WHAT TO PRODUCE
Compute how many lines in the records below contain the string "camera" and give that number without other output.

+++

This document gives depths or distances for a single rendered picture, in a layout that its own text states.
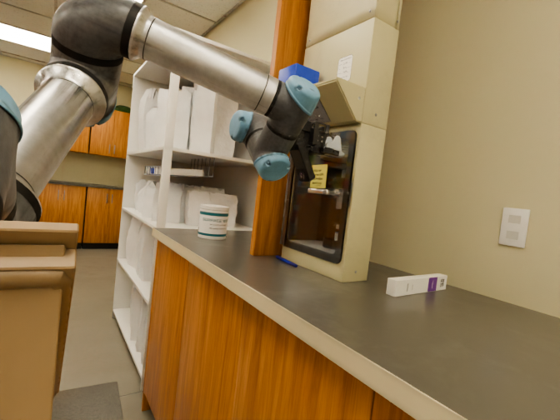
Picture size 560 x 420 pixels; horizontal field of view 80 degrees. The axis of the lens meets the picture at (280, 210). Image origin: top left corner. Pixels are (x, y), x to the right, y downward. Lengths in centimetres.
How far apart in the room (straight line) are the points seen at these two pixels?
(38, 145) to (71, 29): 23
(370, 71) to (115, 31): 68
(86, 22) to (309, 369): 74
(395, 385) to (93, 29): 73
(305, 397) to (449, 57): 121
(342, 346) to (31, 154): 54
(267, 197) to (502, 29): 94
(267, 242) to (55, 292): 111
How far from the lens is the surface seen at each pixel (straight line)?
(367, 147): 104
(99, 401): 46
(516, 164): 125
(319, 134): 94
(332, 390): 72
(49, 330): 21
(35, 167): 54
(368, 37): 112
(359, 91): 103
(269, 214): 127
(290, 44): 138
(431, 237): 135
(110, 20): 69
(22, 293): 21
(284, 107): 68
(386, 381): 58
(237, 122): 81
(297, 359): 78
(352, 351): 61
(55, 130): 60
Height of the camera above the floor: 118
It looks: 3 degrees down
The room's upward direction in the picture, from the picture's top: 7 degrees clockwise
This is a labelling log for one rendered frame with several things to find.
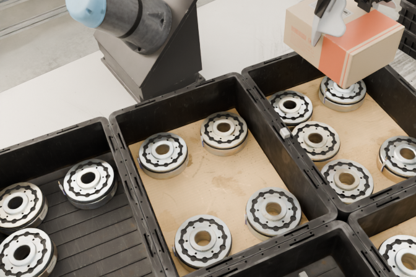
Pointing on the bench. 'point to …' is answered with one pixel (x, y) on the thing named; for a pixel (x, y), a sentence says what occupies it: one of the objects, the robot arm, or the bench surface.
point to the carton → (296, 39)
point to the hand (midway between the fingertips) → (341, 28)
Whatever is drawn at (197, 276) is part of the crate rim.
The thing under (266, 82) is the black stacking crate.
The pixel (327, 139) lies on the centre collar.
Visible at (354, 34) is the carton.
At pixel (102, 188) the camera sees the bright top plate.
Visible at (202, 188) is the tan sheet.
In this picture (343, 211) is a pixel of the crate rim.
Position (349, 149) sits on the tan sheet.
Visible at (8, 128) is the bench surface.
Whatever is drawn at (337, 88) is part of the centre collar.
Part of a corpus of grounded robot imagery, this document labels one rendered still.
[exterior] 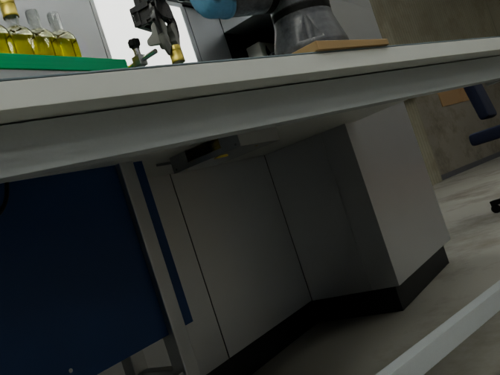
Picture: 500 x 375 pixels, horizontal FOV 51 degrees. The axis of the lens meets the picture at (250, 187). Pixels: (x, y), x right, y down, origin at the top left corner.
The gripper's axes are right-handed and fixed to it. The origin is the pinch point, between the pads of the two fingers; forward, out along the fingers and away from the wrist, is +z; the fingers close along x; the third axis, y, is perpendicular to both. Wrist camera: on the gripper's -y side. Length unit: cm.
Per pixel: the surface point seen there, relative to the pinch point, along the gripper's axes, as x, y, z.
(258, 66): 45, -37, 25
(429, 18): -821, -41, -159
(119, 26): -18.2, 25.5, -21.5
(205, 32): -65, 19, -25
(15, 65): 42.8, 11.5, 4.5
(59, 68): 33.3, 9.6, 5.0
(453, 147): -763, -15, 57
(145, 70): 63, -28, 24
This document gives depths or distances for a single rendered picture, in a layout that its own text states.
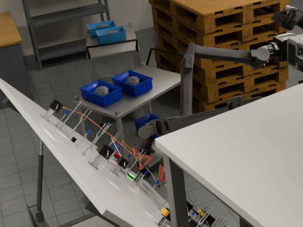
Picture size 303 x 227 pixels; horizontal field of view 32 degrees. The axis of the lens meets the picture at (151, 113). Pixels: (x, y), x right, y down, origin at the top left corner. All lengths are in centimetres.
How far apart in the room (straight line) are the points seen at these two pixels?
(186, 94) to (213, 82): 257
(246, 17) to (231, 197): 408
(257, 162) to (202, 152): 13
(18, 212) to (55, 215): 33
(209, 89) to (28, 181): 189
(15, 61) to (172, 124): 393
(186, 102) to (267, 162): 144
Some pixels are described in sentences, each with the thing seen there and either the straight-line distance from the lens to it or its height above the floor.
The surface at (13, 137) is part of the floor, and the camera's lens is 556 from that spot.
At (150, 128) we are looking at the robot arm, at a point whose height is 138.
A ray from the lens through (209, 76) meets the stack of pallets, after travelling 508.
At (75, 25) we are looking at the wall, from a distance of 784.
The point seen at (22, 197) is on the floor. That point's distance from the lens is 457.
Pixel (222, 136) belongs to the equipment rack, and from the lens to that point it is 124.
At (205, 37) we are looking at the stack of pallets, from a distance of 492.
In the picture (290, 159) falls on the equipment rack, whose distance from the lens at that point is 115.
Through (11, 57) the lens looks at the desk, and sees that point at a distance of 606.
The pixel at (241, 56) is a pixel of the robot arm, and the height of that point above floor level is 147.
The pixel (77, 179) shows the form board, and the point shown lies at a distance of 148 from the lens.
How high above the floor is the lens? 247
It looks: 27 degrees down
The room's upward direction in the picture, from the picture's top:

+++

SOLUTION TO THIS EXERCISE
4